Aile Sosyal Hizmet ve Çalışma Bakanlığı'ndan katılan avukatlar sanık avukatların dinlenmesini istedikleri tanıkların ağız birliği ettiğine dikkat çekerek, "Bir daha böyle bir olay yaşanması için sanıkların tutuklanmasını talep ediyoruz. Ayrıca bir insanın sigara veya alkol kullanması neden bahane ediliyor?” dedi.
SANIKLARIN OLAN BİTENDEN NEREDEYSE HABERLERİ YOK!

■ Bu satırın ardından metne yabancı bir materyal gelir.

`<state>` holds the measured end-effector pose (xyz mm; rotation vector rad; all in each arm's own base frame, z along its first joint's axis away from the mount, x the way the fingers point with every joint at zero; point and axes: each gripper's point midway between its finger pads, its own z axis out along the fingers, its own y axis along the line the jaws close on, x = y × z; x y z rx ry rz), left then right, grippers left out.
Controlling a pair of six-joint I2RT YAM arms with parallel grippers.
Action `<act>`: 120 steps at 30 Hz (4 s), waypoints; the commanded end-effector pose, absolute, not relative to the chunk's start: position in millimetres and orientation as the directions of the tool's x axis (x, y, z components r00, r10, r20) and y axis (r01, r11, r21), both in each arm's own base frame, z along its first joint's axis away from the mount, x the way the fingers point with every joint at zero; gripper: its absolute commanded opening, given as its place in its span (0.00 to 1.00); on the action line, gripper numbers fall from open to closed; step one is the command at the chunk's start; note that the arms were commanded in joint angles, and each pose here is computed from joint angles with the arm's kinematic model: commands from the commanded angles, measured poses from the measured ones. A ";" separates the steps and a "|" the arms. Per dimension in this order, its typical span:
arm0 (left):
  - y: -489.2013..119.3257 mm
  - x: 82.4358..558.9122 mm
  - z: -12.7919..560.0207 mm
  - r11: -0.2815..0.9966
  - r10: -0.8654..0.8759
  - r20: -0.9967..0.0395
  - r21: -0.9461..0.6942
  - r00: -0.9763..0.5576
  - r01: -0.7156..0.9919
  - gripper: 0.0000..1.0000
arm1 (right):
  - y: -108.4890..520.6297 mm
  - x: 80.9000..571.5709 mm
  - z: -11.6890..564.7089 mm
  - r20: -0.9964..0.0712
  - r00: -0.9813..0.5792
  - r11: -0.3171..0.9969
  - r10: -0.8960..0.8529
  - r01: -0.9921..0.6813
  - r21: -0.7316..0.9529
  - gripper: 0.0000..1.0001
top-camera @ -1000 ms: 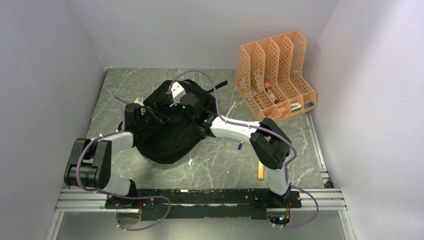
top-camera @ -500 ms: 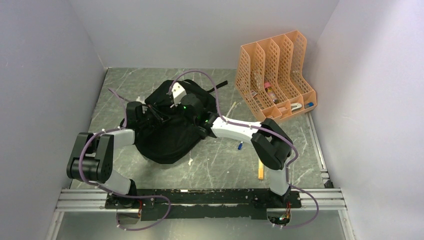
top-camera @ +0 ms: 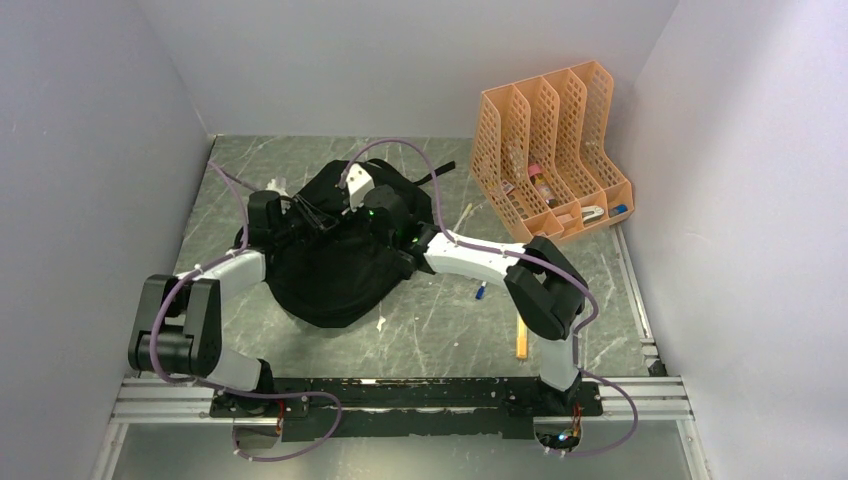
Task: Pack the student bag
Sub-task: Adjust the student bag at the center of the board, then pick up the stationery from the center of the board.
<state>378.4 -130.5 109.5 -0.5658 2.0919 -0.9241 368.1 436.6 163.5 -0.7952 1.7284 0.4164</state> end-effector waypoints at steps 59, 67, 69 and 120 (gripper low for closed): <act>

Hasan B. görüntülerde yer alan ve odadan koridora doğru atılan telefonun hakkında konuşarak “Kapıya yakındım telefon elimden kayarak dışarı düştü. Herhangi bir konuşma da silmedim" dedi. S. D. ise olayla ilgili bir alakası olmadığını ifade ederek, "Herhangi bir ilaç uygulaması yapmadım. Damar yolu açtım ve serum verdim. Steteskobu da heran hayvanları kontrol ettiğim için yanımda bulunduruyorum" diye konuştu. Jinekolog H.Ş ise konuşmayacağını ifade etti.
Ç.B YAŞADIĞI CİNSEL SALDIRIYI YORUMLUYORMUŞ!

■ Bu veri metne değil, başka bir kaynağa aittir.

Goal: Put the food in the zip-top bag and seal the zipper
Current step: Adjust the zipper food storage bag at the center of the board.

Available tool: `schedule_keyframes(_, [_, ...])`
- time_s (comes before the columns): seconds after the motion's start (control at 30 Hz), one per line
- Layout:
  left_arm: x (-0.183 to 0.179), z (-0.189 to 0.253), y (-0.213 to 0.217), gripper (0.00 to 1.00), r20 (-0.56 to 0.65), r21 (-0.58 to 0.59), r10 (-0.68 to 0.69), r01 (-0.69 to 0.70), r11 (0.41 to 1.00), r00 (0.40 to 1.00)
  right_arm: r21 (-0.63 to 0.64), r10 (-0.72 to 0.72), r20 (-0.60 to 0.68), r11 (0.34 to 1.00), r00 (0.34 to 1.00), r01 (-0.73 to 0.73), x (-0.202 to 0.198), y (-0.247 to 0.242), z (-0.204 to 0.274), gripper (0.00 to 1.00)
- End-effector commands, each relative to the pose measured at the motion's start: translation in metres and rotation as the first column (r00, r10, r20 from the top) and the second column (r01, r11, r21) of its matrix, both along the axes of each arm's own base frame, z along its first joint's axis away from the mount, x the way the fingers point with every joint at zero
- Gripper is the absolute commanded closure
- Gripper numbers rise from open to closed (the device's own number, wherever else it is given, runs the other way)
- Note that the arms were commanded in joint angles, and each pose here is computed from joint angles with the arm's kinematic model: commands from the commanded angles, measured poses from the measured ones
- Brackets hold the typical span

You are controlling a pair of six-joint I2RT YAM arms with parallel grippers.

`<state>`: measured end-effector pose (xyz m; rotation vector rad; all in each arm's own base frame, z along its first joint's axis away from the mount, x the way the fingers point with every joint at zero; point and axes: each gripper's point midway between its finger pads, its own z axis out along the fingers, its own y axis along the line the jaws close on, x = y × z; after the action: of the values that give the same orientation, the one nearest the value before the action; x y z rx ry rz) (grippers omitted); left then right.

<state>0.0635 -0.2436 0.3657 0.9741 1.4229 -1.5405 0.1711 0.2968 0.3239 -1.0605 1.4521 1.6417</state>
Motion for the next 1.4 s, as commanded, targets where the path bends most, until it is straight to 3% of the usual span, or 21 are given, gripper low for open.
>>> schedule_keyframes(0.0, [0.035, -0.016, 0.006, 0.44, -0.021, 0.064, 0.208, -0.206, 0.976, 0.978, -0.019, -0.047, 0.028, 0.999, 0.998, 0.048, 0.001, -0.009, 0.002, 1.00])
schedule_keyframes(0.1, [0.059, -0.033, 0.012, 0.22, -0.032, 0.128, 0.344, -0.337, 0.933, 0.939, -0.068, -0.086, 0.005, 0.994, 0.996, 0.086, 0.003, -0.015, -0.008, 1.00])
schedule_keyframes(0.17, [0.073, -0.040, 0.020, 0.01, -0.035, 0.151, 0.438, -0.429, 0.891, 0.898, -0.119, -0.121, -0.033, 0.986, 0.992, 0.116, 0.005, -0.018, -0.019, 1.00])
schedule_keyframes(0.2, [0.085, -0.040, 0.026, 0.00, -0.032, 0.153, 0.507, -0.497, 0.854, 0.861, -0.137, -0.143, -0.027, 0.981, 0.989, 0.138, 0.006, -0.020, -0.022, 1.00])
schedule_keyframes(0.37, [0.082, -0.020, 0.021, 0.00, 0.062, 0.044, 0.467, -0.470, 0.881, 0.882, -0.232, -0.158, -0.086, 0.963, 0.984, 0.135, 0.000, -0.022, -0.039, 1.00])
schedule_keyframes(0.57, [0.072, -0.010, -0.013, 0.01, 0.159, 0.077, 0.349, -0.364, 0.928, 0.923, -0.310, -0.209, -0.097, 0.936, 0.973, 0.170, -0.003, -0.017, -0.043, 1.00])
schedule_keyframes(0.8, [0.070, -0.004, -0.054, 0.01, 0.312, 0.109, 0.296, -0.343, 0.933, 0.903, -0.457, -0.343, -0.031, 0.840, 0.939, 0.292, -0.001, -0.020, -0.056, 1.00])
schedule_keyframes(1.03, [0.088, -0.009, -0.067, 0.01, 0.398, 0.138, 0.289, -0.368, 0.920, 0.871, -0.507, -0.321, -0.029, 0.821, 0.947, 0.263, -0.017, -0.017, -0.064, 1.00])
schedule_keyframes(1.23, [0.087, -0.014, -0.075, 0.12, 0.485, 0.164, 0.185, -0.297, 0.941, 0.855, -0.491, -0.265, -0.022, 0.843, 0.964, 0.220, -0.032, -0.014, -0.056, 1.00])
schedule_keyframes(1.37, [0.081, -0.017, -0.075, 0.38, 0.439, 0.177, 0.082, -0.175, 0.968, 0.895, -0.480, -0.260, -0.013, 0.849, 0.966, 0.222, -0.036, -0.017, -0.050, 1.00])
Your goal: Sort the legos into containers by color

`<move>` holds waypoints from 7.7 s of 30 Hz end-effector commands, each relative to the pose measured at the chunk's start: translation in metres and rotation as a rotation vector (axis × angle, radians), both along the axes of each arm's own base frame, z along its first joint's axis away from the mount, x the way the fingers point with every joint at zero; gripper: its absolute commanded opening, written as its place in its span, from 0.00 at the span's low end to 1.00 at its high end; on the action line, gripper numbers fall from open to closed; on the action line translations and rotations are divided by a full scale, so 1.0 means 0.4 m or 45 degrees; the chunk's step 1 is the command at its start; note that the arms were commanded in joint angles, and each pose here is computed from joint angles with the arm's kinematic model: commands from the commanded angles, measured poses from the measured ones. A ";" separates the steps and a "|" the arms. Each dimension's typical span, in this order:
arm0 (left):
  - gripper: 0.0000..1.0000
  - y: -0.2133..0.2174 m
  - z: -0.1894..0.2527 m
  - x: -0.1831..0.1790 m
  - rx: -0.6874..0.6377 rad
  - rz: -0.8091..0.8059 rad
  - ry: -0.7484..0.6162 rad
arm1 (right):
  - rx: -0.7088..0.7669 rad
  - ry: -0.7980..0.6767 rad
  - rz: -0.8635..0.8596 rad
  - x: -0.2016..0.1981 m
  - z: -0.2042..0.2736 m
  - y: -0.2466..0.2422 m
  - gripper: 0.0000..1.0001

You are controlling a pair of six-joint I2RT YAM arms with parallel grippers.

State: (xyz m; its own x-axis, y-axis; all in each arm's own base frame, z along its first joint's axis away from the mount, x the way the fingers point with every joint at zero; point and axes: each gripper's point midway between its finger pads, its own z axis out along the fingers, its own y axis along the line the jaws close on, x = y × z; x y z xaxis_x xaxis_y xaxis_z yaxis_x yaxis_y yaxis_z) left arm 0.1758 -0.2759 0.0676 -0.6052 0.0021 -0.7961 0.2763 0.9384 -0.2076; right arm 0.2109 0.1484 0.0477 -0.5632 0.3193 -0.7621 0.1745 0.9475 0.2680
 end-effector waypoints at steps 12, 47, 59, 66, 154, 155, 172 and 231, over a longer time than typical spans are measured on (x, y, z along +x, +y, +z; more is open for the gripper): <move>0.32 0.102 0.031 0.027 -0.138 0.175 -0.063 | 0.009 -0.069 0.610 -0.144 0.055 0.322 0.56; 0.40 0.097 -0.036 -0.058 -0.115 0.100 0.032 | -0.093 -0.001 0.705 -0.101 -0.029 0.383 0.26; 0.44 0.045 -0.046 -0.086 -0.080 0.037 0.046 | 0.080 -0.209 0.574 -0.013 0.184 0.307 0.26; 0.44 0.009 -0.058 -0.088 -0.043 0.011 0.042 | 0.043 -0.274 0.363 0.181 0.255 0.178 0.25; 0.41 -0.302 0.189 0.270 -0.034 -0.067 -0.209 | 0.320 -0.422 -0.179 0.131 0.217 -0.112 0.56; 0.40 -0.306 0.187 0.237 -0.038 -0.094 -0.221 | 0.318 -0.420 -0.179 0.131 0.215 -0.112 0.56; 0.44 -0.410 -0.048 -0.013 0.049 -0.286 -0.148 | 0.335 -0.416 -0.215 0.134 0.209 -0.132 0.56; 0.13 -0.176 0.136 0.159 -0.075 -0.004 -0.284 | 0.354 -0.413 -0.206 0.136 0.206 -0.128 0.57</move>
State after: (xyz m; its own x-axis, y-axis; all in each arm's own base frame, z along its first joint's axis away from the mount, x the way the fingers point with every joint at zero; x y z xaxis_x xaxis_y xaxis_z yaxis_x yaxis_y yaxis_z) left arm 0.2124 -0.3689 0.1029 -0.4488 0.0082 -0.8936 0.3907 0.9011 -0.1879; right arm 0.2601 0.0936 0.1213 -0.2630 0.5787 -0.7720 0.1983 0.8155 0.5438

Sanık Hasan B.'nin avukatı Hatice Çağlar, hastanedeki verilerin kendi lehlerine olduğunu bu yüzden de Hasan B.'nin tahliye edildiğini söyleyerek, “Yıllar önce soruşturulan dosyalar neler getiriliyor? Geçmiş gitmiş. Karşı tarafın haksız ve sadece yoruma dayalı tutuklama talebinin reddini talep ediyoruz” dedi. Sanık S. D'nin avukatı, “Ç.B'nin beyanları yoruma dayalı ve suç teşkil etmek üzerine. Müvekkil hakkında toplanacak delil de kalmadı ve hakkında verilen adli kontrol talebinin kaldırılmasını talep ediyoruz” diye belirtti.
Sanık H.Ş'nin avukatı, "Tamamen medyatik giden bu davada masumiyet karnesi hiçe sayılıyor. Gelecek celse kadın doğum doktoru dinleyeceğiz ve silinme ile sperm örneklerinin silinip silinmeyeceğini araştırılmasını istiyoruz" dedi.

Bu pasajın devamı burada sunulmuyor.